Scan the material that follows. Copy every line containing the word "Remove".

RECORDS PROVIDED —
※

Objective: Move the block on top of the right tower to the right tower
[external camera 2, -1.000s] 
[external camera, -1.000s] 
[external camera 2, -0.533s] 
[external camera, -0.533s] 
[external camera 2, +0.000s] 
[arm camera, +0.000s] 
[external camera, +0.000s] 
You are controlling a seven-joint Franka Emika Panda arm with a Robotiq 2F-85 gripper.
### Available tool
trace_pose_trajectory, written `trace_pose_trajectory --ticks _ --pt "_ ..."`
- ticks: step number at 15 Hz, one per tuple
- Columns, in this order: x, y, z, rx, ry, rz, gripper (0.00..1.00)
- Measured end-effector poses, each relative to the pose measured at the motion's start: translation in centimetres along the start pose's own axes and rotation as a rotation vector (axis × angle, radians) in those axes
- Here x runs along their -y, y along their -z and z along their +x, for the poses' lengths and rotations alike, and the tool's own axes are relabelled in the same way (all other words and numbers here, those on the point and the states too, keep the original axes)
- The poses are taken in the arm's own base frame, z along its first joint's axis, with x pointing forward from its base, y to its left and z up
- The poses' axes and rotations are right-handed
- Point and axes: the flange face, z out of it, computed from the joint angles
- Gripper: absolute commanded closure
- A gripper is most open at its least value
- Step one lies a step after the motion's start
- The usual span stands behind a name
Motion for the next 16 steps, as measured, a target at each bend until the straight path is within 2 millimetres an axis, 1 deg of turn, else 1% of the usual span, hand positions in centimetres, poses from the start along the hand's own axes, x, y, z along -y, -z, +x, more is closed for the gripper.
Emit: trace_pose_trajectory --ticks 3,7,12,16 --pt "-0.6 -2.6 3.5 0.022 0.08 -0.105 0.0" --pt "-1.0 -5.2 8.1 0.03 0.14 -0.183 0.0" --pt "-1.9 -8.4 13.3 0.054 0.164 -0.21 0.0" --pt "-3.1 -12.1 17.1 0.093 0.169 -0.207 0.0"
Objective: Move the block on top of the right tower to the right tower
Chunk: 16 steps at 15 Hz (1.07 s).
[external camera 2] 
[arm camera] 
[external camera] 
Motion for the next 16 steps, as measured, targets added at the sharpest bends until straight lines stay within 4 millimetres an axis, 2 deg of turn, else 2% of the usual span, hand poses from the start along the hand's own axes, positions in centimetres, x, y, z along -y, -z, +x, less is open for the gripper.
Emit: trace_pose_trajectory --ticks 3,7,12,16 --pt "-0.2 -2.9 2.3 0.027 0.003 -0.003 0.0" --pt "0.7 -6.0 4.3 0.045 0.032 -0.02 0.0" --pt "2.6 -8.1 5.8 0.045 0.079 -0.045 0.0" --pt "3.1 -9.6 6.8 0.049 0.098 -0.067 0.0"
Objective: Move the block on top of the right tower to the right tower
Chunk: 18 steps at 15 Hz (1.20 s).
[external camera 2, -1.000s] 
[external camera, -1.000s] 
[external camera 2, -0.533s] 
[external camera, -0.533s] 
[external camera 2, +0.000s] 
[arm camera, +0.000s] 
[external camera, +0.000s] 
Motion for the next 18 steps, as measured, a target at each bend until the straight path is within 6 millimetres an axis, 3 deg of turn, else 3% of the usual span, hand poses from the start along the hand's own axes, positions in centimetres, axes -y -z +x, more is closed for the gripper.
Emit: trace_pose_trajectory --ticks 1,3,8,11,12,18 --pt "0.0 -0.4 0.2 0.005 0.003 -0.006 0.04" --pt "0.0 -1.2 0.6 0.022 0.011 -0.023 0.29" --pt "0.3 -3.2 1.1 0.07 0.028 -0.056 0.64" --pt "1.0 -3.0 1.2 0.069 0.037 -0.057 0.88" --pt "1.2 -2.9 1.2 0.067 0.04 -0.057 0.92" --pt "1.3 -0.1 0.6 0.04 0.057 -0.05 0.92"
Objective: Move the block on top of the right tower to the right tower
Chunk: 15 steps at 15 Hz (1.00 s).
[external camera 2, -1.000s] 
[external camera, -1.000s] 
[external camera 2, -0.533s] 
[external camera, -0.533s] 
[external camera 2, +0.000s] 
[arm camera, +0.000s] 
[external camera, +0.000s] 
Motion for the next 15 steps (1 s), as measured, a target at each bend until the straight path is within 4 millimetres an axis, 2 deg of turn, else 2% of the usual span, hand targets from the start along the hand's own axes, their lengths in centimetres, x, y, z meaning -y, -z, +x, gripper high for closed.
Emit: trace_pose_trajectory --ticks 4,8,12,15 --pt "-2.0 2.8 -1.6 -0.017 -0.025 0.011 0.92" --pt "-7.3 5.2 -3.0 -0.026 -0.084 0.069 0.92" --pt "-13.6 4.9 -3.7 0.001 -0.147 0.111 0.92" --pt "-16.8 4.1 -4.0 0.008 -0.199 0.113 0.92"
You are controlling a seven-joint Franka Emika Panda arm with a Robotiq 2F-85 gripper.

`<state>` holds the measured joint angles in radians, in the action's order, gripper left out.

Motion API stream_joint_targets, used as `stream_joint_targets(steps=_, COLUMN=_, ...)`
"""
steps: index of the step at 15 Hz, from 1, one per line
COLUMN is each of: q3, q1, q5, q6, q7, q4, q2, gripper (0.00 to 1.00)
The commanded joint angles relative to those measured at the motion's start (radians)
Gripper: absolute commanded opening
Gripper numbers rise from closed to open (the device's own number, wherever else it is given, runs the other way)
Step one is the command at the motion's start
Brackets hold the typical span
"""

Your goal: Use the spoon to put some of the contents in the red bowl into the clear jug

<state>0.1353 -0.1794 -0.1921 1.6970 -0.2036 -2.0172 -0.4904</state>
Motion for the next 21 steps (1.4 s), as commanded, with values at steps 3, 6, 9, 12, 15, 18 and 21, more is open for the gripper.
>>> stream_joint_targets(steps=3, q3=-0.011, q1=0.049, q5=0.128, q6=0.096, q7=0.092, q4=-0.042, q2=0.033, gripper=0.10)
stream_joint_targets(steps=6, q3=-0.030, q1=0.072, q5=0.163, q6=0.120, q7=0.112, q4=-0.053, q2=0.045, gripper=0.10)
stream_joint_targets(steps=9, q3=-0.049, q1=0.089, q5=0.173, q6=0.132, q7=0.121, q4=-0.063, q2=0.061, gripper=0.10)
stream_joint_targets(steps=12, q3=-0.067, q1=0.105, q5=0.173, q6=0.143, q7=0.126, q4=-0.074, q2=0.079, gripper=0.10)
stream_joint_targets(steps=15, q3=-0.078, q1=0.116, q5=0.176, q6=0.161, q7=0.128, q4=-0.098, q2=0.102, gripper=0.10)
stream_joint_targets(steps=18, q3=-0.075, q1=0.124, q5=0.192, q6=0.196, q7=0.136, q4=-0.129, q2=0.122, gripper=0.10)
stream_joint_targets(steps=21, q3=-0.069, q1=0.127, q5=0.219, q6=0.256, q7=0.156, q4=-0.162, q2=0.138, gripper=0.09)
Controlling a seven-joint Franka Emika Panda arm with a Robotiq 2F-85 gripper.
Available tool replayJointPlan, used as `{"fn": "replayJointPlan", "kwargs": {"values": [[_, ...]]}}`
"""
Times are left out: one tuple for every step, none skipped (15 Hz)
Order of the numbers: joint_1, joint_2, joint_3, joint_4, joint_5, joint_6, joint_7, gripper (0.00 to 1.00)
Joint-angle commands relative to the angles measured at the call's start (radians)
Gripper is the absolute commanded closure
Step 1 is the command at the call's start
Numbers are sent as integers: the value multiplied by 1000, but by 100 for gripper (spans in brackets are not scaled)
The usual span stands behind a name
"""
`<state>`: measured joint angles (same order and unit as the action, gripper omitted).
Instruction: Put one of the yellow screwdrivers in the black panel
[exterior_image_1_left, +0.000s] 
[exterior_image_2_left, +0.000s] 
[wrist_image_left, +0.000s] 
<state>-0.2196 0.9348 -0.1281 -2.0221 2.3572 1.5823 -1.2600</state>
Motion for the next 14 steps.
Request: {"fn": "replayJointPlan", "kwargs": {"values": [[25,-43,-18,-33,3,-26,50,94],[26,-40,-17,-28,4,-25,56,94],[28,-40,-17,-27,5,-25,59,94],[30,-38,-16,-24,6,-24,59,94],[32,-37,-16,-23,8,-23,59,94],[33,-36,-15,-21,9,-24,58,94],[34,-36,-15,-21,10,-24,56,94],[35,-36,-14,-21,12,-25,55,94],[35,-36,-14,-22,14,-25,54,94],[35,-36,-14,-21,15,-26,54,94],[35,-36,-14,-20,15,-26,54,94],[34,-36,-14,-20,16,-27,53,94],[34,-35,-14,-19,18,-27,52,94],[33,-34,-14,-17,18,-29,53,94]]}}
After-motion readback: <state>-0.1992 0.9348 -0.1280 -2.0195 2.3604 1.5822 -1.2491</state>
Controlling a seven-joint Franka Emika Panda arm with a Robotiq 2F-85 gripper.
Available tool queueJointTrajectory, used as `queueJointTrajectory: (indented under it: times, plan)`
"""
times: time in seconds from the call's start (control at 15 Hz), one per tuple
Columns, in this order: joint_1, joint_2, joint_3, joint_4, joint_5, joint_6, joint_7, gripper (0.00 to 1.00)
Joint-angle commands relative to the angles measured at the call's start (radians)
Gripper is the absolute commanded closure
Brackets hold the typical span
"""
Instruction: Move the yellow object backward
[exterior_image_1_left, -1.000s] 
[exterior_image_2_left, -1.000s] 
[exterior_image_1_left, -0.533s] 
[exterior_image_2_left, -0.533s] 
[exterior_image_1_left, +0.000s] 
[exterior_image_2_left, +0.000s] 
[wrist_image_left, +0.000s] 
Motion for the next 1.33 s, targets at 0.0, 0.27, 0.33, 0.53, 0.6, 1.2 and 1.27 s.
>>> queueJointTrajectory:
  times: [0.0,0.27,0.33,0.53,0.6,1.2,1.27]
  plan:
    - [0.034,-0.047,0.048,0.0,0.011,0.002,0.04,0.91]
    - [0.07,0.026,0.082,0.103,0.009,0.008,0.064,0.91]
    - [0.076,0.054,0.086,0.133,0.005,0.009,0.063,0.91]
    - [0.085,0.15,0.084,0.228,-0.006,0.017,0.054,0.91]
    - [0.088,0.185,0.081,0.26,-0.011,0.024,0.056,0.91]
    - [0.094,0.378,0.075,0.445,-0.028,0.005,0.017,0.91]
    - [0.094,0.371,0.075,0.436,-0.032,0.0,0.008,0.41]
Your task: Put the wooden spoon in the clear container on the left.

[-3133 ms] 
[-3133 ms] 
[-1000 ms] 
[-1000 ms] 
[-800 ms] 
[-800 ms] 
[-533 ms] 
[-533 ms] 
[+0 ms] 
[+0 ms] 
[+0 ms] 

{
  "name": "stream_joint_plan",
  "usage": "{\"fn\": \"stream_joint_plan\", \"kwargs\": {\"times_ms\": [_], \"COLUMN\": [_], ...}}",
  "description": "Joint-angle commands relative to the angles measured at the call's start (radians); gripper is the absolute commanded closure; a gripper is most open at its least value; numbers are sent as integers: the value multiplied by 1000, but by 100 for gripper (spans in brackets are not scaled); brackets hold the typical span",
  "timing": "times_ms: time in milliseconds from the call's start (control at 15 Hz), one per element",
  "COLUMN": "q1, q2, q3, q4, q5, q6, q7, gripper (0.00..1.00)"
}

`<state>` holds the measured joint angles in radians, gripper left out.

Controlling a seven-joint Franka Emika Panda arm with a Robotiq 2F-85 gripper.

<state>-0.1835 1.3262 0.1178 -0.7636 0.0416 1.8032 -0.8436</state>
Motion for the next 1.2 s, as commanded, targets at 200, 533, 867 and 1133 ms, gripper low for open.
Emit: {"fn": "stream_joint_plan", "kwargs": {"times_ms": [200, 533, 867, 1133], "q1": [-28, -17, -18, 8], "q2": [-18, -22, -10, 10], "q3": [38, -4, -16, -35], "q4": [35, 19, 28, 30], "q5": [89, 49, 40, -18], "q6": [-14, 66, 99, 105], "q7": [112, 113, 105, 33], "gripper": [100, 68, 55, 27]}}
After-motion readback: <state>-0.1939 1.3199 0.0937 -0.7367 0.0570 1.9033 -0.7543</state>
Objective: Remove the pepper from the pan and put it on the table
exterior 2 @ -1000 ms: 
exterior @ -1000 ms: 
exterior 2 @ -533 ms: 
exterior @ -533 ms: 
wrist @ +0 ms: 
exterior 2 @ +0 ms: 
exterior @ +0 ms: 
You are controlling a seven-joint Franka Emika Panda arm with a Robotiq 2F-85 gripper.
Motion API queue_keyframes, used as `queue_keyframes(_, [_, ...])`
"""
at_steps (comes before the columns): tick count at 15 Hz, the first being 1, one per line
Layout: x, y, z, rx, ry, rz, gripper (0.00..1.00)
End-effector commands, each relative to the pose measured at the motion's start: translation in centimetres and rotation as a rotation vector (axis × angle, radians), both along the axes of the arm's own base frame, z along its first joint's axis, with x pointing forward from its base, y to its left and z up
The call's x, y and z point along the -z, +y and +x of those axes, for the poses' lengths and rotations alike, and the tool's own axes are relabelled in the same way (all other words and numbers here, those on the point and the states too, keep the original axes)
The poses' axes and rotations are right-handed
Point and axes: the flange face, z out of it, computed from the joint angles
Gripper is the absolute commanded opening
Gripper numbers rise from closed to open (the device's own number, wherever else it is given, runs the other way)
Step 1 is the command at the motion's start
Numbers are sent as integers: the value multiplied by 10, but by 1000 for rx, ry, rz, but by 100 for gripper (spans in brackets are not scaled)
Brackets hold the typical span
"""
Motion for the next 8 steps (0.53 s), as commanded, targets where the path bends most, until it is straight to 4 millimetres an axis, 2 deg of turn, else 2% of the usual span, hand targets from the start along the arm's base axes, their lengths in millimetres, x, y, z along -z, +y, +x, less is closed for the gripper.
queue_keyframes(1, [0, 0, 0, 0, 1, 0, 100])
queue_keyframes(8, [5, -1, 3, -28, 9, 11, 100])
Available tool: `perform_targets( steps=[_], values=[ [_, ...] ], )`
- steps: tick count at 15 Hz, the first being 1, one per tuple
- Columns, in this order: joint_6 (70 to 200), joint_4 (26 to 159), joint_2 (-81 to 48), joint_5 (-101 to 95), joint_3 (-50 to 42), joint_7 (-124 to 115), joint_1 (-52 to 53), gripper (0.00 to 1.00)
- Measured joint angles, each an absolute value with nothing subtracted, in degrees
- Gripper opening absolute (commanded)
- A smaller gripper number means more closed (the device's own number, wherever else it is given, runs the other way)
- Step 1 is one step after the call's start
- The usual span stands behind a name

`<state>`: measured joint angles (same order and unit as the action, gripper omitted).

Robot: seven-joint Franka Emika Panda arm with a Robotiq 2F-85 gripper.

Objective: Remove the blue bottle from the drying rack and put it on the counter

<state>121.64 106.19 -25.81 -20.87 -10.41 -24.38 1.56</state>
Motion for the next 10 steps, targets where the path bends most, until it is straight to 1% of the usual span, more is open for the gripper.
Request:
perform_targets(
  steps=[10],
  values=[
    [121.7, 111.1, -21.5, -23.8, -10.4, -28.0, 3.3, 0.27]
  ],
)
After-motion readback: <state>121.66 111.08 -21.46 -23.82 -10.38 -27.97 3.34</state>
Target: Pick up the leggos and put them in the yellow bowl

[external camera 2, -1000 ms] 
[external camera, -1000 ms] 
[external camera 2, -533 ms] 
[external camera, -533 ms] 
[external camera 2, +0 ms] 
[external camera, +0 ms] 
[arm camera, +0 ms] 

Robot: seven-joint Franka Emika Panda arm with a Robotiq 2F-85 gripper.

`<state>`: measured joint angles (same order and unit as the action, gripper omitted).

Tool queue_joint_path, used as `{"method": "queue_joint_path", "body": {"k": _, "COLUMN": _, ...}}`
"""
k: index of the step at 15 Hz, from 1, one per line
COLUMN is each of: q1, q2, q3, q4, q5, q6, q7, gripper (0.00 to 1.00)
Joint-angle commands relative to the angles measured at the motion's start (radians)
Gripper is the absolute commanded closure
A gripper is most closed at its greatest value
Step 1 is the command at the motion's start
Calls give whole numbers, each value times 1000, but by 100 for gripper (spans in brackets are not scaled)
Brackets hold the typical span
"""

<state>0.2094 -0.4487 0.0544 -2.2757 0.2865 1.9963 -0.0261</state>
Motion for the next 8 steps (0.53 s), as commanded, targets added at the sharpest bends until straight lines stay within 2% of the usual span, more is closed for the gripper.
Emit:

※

OUTPUT FOR THIS TASK —
Objective: Remove the pepper from the pan and put it on the table
Objective: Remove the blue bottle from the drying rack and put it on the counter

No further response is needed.